I’m big on empathy. I think it’s such an important quality for doctors. Cold, distant, doctors don’t appeal to me. But I also understand the importance of trying to keep the emotions which empathy stirs in check. If I sat in tears and distress with my patients all day, not only would I soon become lost in depression and despair, but I wouldn’t be able to meet any of my patients’ needs. There’s a balance to be struck, and the balance point changes constantly throughout the doctor-patient interaction. I can’t be a useful therapist unless I understand the patient. So, I have to begin, at least, with empathy. I need to do my best to put myself in their shoes, to try to understand their experience of the world and to try to figure out what’s going on in their lives. But then I need to call upon my knowledge and skills and access my previous experience and carry out whatever therapy seems appropriate. Actually this might not be a therapy stage yet, it might be a physical examination, or working out which investigations to suggest.

When I worked as a junior hospital doctor, one of my responsibilities was to be in charge of the cardiac arrest team. This was high pressure, dramatic work. Basically the shrieking pager was screaming that someone had just died and I had to run as fast as I could to their bedside to take charge of the other half dozen or so folk who had also run there to try and save this person’s life – to get their heart restarted, to get them breathing again. You can imagine how my heart was banging and how “wired” I’d be feeling. This was high energy, high stress. BUT everyone would say “I felt really anxious until Bob turned up, then you could see everyone became calm” Wow! I never understood that. How could people pick up “calm” from me when inside I was feeling anything but calm!

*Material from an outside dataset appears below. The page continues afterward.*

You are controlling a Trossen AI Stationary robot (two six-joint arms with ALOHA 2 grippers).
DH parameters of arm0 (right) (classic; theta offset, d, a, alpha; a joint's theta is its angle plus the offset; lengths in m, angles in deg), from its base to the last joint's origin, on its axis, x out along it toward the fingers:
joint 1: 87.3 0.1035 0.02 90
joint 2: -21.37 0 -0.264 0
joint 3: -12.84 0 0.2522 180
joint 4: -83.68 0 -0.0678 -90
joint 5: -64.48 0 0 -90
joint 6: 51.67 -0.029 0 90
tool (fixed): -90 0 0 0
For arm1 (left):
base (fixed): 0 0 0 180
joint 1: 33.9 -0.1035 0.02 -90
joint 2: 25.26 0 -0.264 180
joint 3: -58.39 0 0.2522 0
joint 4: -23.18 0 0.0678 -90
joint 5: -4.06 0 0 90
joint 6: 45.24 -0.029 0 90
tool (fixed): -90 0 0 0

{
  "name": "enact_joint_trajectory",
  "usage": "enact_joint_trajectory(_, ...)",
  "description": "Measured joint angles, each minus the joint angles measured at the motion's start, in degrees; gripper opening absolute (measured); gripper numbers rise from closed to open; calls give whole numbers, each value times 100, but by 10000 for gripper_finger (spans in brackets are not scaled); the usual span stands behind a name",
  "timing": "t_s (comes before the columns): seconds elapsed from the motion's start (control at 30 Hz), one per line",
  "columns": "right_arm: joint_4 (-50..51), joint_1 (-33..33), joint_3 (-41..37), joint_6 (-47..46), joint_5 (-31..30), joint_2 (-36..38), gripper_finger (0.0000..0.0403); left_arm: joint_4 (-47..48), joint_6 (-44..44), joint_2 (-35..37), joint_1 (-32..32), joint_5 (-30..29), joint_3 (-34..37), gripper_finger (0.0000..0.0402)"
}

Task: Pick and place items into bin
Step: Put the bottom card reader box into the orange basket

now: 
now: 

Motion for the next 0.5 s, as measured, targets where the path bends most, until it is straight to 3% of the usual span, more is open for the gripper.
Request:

Well, here’s a fascinating paper where researchers decided to study empathy in doctors from a neuroscientific perspective. Actually, Clive Thompson’s most excellent blog, “collision detection” was where I read about this and he not only gives a superb summary but his reflections on it are also worth reading.

The researchers used a technique called functionalMRI scans which measures and displays brain activity as it happens. They got a group of doctors and a group of non-doctors to watch video clips of people having acupuncture needles inserted or of being touched with Q-tips. And they asked them to rate how much pain they thought the subjects were experiencing.

Among the control group, the scan showed that the pain circuit, which comprises somatosensory cortex, anterior insula, periaqueducal gray and anterior cigulate cortex, was activated when members of that group saw someone touch with a needle but not activated when the person was touched with a Q-tip.Physicians registered no increase in activity in the portion of the brain related to pain, whether they saw an image of someone stuck with a needle or touched with a Q-tip. However, the physicians, unlike the control group, did register an increase in activity in the frontal areas of the brain–the medial and superior prefrontal cortices and the right tempororparietal junction. That is the neural circuit that is related to emotion regulation and cognitive control.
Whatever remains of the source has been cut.